Iron-rich cells in the liver could be the mechanism that enables pigeons’ to detect magnetic fields
Scientists in Germany have shown that liver macrophages – the white blood cells that destroy pathogens and help clear cellular waste – could play a role in giving pigeons a ‘gut feeling’ to find their way home. The work could help explain how some animals are able to navigate by sensing magnetic fields.
Many animals are thought to use the Earth’s magnetic field as an internal compass, particularly in low-light conditions or at night when they can’t rely on visual cues and the sun to orient themselves. However, this magnetoreception ability is not well understood and studies in birds have proposed different mechanisms to explain how animals are able to detect magnetic fields, such as light sensitive proteins in the eye, iron ions in birds’ beaks or cellular ion channels that change in response to magnetic fields.
Clivia Lisowski and her team at the Institute for Molecular Medicine and Experimental Immunology have now proposed a new mechanism for magnetoreception, based on iron nanoparticles that are found in macrophages in the liver.
Ferritin for direction
Macrophages accumulate iron as they process spent red blood cells, which they store in a protein complex called ferritin that can contain clusters of up to 4500 iron ions. The team’s previous work showed that these macrophages are superparamagnetic because ‘they harbour a huge amount of these nanoparticles,’ says Lisowski. The unpaired electrons within the clusters can interact with one another through dipole–dipole coupling, and this collective interaction gives a population of such cells a sensitivity to magnetism that could potentially be involved in magnetoreception.
To test their theory, the team administered the drug clodronate, which depletes macrophages, to a group of pigeons prior to releasing them 19km from their roosts on a cloudy day. The birds in that group took much longer to find their way home than those in a control group, and followed highly erratic flight paths. When the test was repeated on a sunny day, however, the birds without macrohages were able to find their way home as normal. ‘Imagine being dropped in a forest with fog above, no sun anywhere – but you know you are west of your cabin. It’s hazy, white-out conditions. If you have a magnetic compass, you can walk east and find your cabin. If you don’t have a magnetic compass, you will try to walk east, but after some 50–100 meters, you will turn ever so slightly and lose your way. You continue searching but most likely you will not find your cabin. This is what our birds did, apparently,’ says Lisowski.

Homing pigeons also circle in the air before they set off, and the team theorises that this behaviour helps to imprint magnetic information on the unpaired electrons in ferritin in a uniform manner.
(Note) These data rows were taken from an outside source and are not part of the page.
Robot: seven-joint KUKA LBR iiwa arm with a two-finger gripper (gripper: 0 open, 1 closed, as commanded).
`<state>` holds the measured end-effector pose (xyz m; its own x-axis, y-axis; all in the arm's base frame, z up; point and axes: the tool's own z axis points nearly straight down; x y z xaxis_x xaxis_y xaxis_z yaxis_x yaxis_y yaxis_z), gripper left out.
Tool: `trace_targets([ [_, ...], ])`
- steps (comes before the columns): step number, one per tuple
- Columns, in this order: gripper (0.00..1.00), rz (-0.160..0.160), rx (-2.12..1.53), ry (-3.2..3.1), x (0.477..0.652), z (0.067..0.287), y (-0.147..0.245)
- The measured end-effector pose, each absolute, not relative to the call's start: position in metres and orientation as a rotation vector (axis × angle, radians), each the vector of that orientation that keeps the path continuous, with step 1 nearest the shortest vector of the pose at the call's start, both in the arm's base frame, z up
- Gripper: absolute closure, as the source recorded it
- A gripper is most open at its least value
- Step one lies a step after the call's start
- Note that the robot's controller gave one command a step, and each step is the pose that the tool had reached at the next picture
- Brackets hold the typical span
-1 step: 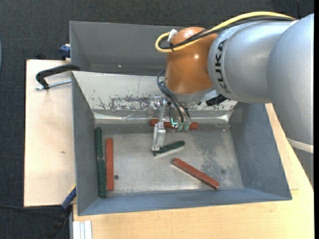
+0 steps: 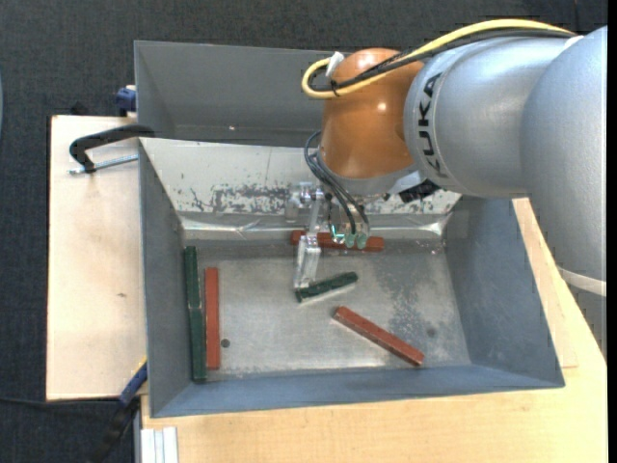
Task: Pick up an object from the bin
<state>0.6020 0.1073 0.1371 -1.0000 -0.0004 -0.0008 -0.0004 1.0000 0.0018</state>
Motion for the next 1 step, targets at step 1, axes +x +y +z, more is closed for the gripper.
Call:
trace_targets([
  [1, 0.0, 0.006, -0.152, 3.128, 0.5992, 0.1153, 0.0911],
])
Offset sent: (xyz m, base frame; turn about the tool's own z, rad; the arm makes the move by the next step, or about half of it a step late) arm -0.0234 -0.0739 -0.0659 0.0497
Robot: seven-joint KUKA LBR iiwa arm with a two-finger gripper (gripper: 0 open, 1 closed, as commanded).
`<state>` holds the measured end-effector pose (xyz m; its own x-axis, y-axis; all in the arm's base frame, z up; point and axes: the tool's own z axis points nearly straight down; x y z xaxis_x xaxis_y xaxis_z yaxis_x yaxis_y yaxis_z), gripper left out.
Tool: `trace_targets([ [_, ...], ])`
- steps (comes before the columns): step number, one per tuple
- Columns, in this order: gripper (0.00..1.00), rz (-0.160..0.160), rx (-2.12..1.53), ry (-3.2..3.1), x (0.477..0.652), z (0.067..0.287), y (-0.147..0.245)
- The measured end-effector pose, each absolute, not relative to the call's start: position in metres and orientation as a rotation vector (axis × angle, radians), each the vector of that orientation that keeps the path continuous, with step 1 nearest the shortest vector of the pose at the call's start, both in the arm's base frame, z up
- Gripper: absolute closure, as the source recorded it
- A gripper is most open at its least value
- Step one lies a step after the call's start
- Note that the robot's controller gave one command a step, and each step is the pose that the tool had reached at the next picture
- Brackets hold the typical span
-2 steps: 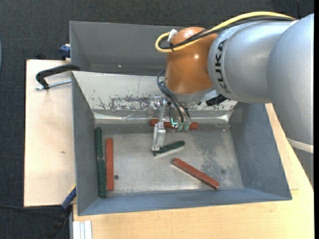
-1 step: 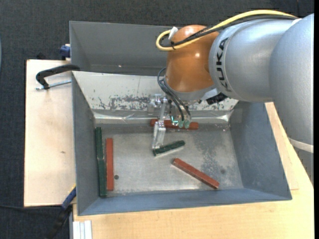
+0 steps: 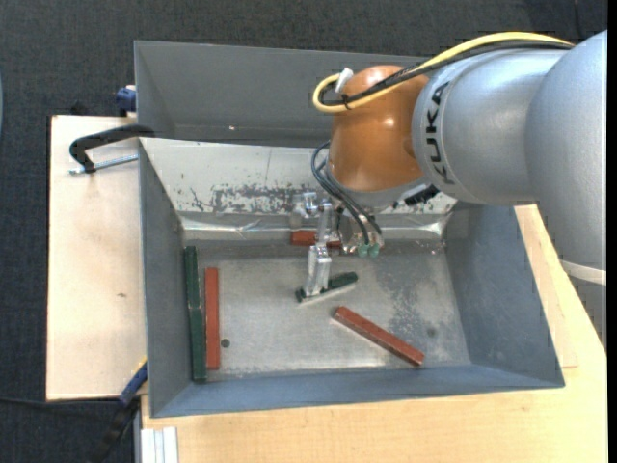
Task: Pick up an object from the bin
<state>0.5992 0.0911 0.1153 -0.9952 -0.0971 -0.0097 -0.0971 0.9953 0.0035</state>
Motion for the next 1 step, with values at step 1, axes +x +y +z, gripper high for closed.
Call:
trace_targets([
  [1, 0.0, 0.002, -0.141, 3.139, 0.5873, 0.0848, 0.0556],
])
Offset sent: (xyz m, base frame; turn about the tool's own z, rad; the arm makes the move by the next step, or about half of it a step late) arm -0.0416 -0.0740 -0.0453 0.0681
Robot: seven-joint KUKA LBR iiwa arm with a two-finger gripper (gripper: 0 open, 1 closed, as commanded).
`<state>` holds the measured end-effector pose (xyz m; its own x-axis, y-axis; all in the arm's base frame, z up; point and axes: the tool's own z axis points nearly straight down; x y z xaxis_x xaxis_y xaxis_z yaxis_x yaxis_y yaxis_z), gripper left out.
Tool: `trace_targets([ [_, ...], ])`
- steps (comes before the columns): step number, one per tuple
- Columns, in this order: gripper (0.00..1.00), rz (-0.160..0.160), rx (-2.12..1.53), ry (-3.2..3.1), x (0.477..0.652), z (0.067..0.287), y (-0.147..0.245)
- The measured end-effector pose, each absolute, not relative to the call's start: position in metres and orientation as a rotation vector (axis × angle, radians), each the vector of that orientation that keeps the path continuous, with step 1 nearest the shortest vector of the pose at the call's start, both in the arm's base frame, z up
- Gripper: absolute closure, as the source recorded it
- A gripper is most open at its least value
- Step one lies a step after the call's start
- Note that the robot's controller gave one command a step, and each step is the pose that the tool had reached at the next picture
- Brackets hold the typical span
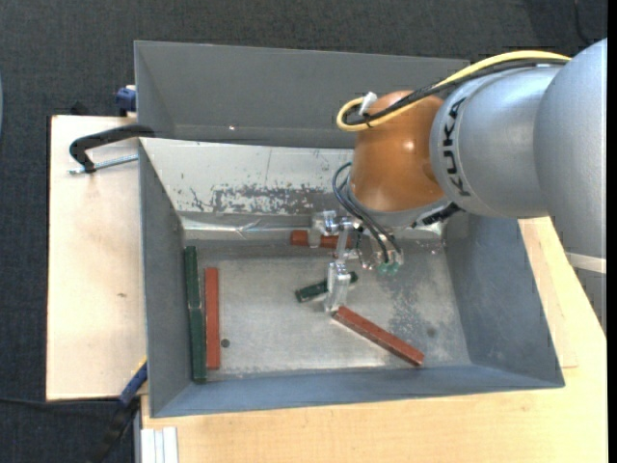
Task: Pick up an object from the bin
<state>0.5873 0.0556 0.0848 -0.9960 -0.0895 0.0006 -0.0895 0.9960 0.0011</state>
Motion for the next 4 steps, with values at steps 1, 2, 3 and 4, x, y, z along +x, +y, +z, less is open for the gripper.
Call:
trace_targets([
  [1, 1.0, -0.003, 0.045, -3.142, 0.5588, 0.072, 0.0183],
  [2, 0.0, -0.002, 0.044, -3.143, 0.5587, 0.0712, 0.0179],
  [3, 1.0, -0.003, 0.043, -3.142, 0.5585, 0.071, 0.0179],
  [4, 1.0, -0.003, 0.044, -3.142, 0.5585, 0.0709, 0.0179],
])
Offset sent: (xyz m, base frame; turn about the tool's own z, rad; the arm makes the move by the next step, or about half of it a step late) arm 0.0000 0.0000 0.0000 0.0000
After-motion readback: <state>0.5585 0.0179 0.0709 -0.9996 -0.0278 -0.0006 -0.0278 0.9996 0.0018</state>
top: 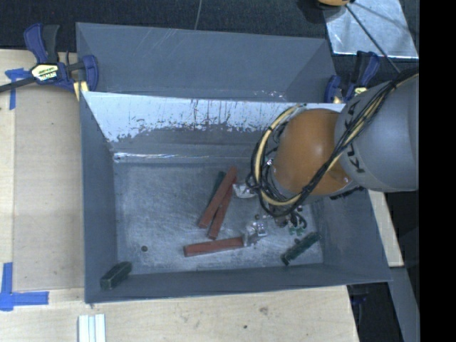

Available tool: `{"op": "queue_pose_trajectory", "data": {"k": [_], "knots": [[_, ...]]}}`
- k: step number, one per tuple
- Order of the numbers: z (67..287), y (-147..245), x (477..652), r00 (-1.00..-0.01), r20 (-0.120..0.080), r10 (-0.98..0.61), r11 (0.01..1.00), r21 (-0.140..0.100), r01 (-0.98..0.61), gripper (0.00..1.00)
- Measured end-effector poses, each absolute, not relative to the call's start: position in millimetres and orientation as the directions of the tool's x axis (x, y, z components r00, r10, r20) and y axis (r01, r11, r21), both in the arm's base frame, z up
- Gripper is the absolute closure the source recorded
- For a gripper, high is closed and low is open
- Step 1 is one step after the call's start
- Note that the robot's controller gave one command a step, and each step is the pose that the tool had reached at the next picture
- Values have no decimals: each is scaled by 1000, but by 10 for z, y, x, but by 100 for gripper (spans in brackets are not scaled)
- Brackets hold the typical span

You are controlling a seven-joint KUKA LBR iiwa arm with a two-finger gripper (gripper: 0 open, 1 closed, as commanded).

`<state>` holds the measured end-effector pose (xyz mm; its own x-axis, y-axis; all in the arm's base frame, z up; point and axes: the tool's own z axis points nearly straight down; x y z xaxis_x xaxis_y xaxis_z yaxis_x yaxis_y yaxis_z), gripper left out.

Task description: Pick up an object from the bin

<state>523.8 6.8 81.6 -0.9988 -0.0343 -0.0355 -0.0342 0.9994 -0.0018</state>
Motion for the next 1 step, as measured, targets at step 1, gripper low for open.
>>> {"op": "queue_pose_trajectory", "data": {"k": [1], "knots": [[816,68,5238,-999,-36,-34,999,-2,-34,0]]}}
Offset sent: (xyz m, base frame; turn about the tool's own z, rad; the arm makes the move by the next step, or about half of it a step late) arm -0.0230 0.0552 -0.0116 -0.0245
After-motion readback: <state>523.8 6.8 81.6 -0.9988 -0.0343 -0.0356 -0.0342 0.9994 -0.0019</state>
This alignment then induces changes in cellular organisation, which is consistent with known macrophage responses to mechanical stimuli, and could transmit the magnetic information to nearby nerve cells. ‘It’s the macrophages that activate neurons via inter-cellular signaling,’ Lisowski explains.
Pascal Malkemper at the Max Plank Institute for Neurobiology of Behaviour, Germany, who was not involved in the work, is surprised by the results: ‘The idea that it’s a gut feeling, that the signal comes from an internal organ is unexpected. And [the fact] that’s supposed to be coming from the macrophages, which had previously been ruled out as a source of a magnetic signal, is even more surprising.’
Lisowski ‘s team is currently investigating exactly how this magnetic sensing in macrophages is translated into a cellular signalling mechanism. Their work could then potentially help explain how other animals, such as sharks or bats, use magnetoreception to navigate.
References
C Lisowski et al. Science, 2026, 392,985 (DOI:10.1126/science.ady2486)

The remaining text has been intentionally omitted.